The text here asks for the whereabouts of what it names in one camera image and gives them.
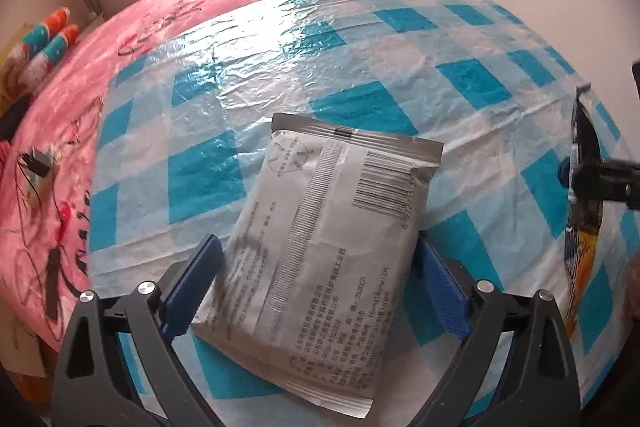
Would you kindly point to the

──────────

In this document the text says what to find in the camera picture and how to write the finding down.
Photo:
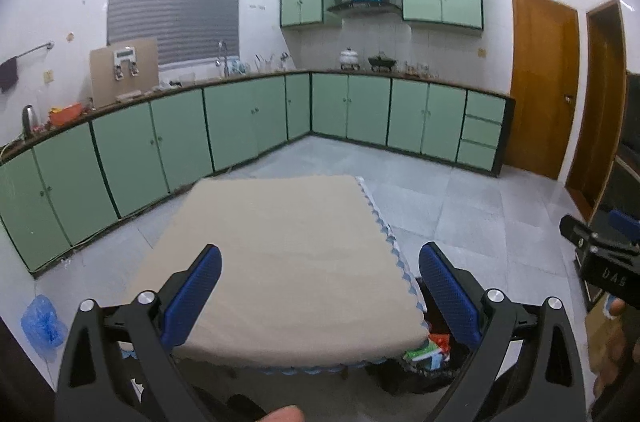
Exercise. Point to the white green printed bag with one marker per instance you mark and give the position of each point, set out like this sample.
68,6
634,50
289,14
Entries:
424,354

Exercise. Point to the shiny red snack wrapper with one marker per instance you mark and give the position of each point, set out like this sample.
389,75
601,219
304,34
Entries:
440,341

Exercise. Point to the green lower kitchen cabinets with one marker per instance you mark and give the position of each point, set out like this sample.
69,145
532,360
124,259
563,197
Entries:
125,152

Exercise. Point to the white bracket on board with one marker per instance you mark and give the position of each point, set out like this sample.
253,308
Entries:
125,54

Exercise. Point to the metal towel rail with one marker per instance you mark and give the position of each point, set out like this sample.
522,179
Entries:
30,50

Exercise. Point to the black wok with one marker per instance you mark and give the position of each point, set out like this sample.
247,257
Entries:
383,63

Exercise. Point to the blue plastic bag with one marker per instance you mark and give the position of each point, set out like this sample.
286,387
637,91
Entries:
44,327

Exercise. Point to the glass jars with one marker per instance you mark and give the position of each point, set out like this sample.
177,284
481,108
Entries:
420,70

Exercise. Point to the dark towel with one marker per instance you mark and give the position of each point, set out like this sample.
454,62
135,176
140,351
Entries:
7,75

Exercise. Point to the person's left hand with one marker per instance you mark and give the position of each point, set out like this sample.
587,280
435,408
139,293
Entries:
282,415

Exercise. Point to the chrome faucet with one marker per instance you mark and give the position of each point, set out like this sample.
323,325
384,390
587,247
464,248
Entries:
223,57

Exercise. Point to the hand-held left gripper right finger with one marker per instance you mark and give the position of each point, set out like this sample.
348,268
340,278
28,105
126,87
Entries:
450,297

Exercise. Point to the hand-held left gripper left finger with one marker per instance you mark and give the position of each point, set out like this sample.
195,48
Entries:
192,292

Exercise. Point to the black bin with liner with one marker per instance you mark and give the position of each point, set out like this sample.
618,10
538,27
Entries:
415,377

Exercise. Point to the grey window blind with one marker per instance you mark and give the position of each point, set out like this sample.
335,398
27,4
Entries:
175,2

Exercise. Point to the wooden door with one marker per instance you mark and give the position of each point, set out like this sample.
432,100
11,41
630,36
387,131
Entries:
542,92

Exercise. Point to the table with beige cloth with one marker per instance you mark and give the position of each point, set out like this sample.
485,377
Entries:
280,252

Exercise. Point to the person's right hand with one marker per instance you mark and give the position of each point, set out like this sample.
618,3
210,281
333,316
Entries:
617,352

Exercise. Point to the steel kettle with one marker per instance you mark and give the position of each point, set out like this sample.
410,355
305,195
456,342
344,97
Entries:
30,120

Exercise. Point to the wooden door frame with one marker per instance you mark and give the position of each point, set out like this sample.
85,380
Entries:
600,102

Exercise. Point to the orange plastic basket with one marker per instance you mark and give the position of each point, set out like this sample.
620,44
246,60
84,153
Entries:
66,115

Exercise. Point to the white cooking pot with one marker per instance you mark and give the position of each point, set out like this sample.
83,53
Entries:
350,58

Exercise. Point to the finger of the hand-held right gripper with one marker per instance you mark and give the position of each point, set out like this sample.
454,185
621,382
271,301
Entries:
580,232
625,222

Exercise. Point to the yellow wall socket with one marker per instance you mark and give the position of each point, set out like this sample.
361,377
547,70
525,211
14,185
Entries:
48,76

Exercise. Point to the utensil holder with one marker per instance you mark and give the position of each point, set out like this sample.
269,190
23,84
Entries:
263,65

──────────

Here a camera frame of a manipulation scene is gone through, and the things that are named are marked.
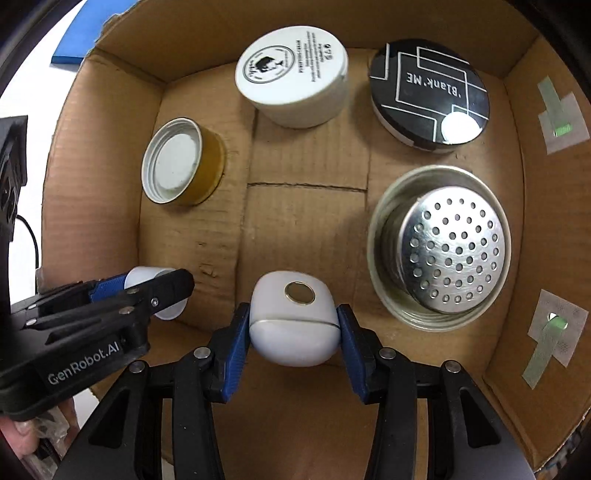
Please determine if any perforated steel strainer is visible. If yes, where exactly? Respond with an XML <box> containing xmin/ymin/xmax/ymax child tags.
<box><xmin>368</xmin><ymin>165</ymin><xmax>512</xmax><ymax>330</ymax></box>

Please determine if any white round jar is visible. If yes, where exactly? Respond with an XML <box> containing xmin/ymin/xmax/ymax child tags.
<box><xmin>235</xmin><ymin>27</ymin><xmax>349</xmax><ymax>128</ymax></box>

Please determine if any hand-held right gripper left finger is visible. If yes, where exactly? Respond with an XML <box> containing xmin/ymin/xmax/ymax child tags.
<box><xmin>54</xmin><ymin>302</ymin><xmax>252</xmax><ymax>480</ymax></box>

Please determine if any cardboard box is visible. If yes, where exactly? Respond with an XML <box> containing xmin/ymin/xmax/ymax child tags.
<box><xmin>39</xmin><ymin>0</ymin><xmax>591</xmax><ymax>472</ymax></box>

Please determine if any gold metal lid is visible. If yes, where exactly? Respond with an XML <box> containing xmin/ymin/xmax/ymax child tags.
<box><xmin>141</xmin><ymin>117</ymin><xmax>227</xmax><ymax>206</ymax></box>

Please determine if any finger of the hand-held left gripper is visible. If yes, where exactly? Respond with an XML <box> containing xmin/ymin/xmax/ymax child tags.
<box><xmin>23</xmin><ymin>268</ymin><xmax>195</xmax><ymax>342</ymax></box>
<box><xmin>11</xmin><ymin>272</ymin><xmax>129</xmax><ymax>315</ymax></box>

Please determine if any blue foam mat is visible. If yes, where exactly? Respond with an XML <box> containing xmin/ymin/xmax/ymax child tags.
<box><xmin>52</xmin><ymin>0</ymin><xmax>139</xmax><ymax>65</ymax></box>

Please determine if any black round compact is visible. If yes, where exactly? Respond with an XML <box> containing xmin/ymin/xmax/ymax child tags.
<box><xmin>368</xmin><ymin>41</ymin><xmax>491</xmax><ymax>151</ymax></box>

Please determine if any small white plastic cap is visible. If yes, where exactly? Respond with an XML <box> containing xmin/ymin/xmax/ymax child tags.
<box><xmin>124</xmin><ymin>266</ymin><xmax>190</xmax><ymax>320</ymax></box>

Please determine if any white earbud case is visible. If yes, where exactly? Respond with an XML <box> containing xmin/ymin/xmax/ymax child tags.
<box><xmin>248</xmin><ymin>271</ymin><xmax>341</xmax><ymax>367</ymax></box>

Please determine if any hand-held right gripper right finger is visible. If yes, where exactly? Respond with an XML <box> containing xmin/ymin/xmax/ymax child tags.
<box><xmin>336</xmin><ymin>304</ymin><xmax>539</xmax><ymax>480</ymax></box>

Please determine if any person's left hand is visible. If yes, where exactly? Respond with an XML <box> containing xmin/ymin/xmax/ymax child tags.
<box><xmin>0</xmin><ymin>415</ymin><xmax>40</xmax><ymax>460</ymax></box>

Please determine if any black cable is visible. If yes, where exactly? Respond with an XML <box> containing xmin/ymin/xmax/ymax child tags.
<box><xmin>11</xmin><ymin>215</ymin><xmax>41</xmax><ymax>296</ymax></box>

──────────

* [Task description]:
Count every line in the data where the string "right" occurs. Give nothing except the number.

* [Written answer]:
5